[Saved data entries]
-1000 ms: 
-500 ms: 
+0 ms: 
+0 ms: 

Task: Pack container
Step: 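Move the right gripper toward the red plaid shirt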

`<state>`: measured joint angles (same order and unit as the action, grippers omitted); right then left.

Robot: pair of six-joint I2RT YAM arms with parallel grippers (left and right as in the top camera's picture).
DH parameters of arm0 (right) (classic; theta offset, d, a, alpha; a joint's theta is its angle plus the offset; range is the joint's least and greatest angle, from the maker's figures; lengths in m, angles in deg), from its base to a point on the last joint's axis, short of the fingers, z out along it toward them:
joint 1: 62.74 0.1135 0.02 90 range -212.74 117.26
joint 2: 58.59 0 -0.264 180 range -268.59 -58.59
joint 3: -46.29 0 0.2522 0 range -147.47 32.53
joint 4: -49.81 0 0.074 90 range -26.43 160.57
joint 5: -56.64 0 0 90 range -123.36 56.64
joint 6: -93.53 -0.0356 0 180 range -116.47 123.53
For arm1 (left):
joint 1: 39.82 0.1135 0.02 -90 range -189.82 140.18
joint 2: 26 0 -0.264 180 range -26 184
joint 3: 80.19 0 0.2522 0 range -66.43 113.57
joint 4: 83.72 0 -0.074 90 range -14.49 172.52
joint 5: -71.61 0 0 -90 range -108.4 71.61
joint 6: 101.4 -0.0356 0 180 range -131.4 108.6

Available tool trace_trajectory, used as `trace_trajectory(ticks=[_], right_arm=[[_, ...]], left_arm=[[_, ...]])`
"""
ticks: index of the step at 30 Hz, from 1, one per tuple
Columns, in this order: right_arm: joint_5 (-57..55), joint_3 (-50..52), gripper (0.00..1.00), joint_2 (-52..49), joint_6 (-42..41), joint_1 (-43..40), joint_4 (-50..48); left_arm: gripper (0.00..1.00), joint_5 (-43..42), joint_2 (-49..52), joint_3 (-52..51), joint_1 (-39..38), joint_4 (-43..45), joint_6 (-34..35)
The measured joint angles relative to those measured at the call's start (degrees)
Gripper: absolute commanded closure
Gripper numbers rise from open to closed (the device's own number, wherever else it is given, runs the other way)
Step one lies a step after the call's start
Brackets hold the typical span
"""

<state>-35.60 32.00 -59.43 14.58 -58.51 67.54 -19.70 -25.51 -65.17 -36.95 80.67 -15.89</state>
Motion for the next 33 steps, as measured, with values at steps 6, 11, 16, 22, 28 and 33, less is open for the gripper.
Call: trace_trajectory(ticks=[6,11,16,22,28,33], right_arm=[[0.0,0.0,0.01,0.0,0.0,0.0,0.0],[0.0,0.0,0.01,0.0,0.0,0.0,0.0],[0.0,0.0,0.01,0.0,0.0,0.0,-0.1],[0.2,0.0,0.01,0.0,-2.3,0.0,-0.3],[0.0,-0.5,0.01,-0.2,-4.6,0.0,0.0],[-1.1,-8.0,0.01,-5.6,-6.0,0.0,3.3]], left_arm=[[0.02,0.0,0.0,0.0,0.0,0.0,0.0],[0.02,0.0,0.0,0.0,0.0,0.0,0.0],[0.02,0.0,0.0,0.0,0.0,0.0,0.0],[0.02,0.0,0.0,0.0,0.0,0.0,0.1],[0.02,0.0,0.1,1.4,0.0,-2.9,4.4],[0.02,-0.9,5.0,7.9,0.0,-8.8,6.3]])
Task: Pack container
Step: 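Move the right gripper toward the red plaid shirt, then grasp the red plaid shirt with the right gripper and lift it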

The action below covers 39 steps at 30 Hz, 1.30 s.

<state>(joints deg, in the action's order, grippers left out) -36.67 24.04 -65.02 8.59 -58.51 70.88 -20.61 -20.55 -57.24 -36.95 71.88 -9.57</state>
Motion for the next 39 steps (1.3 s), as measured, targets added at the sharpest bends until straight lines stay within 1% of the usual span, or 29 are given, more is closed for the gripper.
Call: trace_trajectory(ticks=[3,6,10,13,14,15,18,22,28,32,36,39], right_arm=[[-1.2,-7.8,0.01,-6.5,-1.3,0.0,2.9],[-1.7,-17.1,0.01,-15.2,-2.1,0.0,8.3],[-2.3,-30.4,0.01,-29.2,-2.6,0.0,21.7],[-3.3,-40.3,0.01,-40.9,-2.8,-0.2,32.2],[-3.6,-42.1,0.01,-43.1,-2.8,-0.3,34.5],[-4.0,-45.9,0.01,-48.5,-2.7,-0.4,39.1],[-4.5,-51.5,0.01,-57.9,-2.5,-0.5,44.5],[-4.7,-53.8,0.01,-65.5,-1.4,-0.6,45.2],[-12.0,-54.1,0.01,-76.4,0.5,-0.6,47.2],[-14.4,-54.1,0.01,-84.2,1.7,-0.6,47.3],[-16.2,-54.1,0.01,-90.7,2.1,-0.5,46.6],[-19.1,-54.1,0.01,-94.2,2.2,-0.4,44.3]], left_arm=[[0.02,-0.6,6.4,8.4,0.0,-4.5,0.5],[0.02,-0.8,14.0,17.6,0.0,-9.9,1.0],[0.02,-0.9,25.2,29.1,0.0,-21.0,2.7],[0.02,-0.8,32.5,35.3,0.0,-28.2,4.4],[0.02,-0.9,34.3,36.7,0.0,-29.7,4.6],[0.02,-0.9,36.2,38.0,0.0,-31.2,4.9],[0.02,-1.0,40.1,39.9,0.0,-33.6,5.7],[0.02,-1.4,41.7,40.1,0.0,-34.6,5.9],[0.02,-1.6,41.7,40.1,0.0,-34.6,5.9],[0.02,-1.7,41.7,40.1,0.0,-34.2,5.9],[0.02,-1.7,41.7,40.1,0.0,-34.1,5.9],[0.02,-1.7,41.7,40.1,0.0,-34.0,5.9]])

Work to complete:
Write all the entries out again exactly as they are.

Solved exercise:
-1000 ms: 
-500 ms: 
+0 ms: 
+0 ms: 

Task: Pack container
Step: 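Move the right gripper toward the red plaid shirt
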
`<state>`: measured joint angles (same order and unit as the action, grippers omitted); right then left.

Robot: pair of six-joint I2RT YAM arms with parallel grippers (left and right as in the top camera's picture).
DH parameters of arm0 (right) (classic; theta offset, d, a, alpha; a joint's theta is its angle plus the offset; range is the joint's least and greatest angle, from the maker's figures; lengths in m, angles in deg), from its base to a point on the last joint's axis, short of the fingers, z out along it toward them:
joint 1: 62.74 0.1135 0.02 90 range -212.74 117.26
joint 2: 58.59 0 -0.264 180 range -268.59 -58.59
joint 3: -46.29 0 0.2522 0 range -147.47 32.53
joint 4: -49.81 0 0.074 90 range -26.43 160.57
joint 5: -56.64 0 0 90 range -123.36 56.64
joint 6: -93.53 -0.0356 0 180 range -116.47 123.53
For arm1 (left):
joint 1: 39.82 0.1135 0.02 -90 range -189.82 140.18
joint 2: 26 0 -0.264 180 range -26 184
joint 3: 80.19 0 0.2522 0 range -66.43 113.57
joint 4: 83.72 0 -0.074 90 range -14.49 172.52
joint 5: -71.61 0 0 -90 range -108.4 71.61
joint 6: 101.4 -0.0356 0 180 range -131.4 108.6

Available tool trace_trajectory, used as `trace_trajectory(ticks=[_], right_arm=[[_, ...]], left_arm=[[_, ...]])`
"""
ticks: index of the step at 30 Hz, from 1, one per tuple
Columns, in this order: right_arm: joint_5 (-57..55), joint_3 (-50..52), gripper (0.00..1.00), joint_2 (-52..49), joint_6 (-42..41), joint_1 (-43..40), joint_4 (-50..48); left_arm: gripper (0.00..1.00), joint_5 (-43..42), joint_2 (-49..52), joint_3 (-52..51), joint_1 (-39..38), joint_4 (-43..45), joint_6 (-34..35)
The measured joint angles relative to those measured at the call's start (degrees)
Gripper: absolute commanded closure
Gripper numbers rise from open to closed (the device's own number, wherever else it is given, runs the other way)
Step one lies a step after the call's start
Brackets hold the typical span
"""

<state>-35.60 32.00 -59.43 14.58 -58.51 67.54 -19.70 -25.51 -65.17 -36.95 80.67 -15.89</state>
Motion for the next 33 steps, as measured, with values at steps 6, 11, 16, 22, 28 and 33, less is open for the gripper.
Call: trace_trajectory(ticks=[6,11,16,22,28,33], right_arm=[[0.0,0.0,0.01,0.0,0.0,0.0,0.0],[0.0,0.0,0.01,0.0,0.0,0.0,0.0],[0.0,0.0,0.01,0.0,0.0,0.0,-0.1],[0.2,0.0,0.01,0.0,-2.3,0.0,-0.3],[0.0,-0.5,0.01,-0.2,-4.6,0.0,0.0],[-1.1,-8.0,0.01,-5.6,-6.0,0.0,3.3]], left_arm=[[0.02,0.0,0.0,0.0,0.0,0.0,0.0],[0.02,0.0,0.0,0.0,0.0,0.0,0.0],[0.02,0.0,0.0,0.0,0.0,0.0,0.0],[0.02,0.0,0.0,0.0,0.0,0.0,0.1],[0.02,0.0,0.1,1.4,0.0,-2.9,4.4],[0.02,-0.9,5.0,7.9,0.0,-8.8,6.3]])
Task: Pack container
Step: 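Move the right gripper toward the red plaid shirt, then grasp the red plaid shirt with the right gripper and lift it
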
The action below covers 39 steps at 30 Hz, 1.30 s.

<state>(joints deg, in the action's order, grippers left out) -36.67 24.04 -65.02 8.59 -58.51 70.88 -20.61 -20.55 -57.24 -36.95 71.88 -9.57</state>
Motion for the next 39 steps (1.3 s), as measured, targets added at the sharpest bends until straight lines stay within 1% of the usual span, or 29 are given, more is closed for the gripper.
Call: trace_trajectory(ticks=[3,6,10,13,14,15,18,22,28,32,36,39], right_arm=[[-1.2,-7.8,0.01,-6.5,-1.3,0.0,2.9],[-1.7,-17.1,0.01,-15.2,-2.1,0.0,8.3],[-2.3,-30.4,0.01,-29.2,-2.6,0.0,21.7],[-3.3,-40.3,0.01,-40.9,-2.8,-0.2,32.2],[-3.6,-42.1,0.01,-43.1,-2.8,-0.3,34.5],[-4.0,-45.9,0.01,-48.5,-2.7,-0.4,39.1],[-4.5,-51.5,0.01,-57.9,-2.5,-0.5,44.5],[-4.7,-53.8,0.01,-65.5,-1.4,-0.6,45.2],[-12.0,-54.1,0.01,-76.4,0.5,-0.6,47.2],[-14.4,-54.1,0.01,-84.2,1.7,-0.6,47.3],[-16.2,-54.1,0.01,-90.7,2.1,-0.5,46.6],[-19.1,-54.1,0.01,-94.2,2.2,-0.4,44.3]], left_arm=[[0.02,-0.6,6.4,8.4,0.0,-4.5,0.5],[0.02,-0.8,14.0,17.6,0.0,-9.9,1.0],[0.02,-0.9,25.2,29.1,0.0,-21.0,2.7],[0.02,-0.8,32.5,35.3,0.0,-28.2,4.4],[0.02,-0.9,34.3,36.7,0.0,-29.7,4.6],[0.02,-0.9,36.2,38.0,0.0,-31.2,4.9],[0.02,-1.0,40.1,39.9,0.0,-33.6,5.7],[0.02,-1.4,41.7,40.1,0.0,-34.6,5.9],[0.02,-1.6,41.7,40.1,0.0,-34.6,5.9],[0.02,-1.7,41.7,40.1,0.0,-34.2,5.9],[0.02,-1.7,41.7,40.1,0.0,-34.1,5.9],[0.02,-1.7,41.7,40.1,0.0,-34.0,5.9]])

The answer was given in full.